Popping open the lid, he found a small cache of old forty-fives inside, representing, he supposed, the accumulated investment of many a week's allowance. It was a rather eclectic collection, more than odd for a girl of her age in these Beatles-crazy days. He wouldn't expect her to know, much less to own, the likes of Elvis Presley, Johnny Mathis, Harry Belafonte, Rosemary Clooney, and Patsy Kline. He shuffled through them, smoothing out the yellowed paper sleeves, and arranging them in alphabetical order.

A rectangle of white obstructed the label of "Heartbreak Hotel." He reached in to push it out of the way and discovered it to be a photograph.

The snapshot was of a very young Trissa, skinny and pigtailed, an inner tube around her middle, two teeth missing in the front of her smile. Standing next to her was a good-looking man in swim trunks with a towel draped over his shoulder. Her father. Nicholas was certain of it. There was something in the way her face angled up at him as if her squint was caused by the glare of his presence and not the sun that struck them both in the face. He felt a bitter surge of resentment that her father's eyes adored only the camera. The man seemed oblivious of the child who stood so wistfully in his shadow.
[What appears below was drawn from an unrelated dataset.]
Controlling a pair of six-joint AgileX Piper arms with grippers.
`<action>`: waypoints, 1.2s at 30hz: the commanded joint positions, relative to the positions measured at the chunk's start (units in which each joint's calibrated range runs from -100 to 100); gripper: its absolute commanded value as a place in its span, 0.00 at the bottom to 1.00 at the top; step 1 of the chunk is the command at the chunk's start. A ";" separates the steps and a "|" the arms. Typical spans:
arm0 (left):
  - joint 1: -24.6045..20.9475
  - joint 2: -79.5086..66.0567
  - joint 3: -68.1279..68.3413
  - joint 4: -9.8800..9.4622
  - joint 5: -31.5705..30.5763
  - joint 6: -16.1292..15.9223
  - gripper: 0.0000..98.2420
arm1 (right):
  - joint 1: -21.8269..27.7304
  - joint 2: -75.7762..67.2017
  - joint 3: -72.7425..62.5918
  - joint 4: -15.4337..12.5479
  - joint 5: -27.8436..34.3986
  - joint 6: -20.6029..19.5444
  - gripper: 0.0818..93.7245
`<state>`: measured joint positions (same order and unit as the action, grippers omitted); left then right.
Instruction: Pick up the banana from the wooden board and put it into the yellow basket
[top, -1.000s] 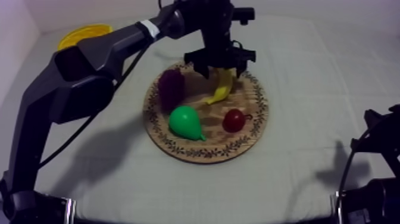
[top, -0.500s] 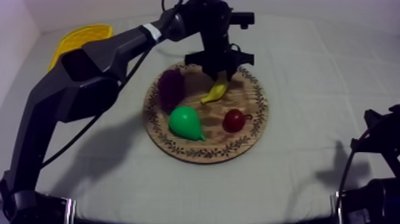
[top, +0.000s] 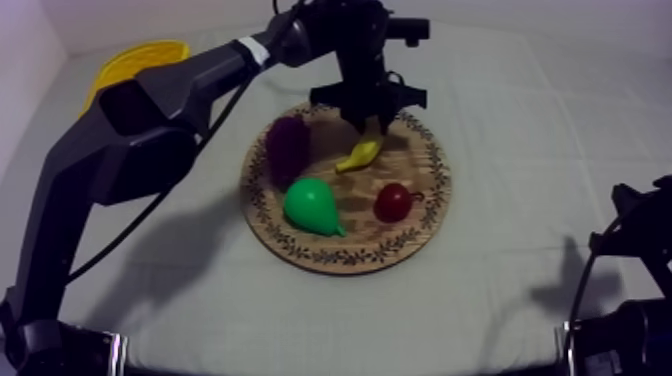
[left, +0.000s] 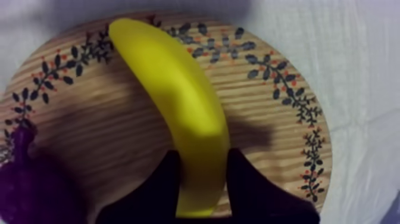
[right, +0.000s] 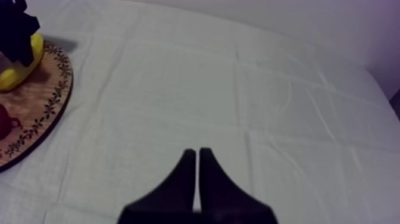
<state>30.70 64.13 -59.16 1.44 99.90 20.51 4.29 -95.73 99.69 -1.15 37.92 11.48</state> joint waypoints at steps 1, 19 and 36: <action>-0.31 -3.06 2.06 -1.05 0.02 -0.06 0.26 | 0.00 -0.02 -0.03 0.01 -0.01 0.01 0.00; -18.62 -45.61 37.45 -8.91 -0.06 -0.40 0.28 | 0.00 -0.02 -0.03 0.01 -0.01 0.02 0.00; -30.49 -49.69 54.76 -11.19 -6.28 -1.75 0.28 | 0.00 -0.02 -0.03 0.01 -0.01 0.02 0.00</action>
<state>0.19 13.92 -4.46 -9.85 94.03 18.70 4.29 -95.73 99.69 -1.15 37.92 11.48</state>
Nicholas shoved the picture into his pocket, neatened the stack of records and propped them between an old shaving mug he used to hold combs, pencils, and nail files and the brass Indian head Janey had given him on his birthday.

He collected Trissa's suede pumps from her bedside, her scuffed loafers, navy leather flats, and pair of dilapidated sneakers from the grocery bag in which her mother had stuffed them all. In the circle of light from the desk lamp, he applied polish to the loafers and flats, then buffed them to a shine. With a shoe brush, he rubbed the flat spots out of the suede pumps until they almost looked new.

The shoes were soon in their place next to her sneakers and her slippers on the floor of his closet. There was a satisfying sense of permanency to see them all there in a row, and he removed his own shoes and placed them beside hers.



*****



Trissa choked back the wave of nausea that woke her and lurched upward, blinking in the dim but sudden light. She shuddered as the remnants of a dream slithered away from her, back under the rock from where it would arise to taunt her some other night. She was confused to feel the soft bed beneath her and not the hard floor of her closet cushioned with just her rumpled quilt. Not until she saw Nicholas at her bedside, his tired and injured face lined with worry, did she remember where she was. "Nicholas, I think I'm going to be sick."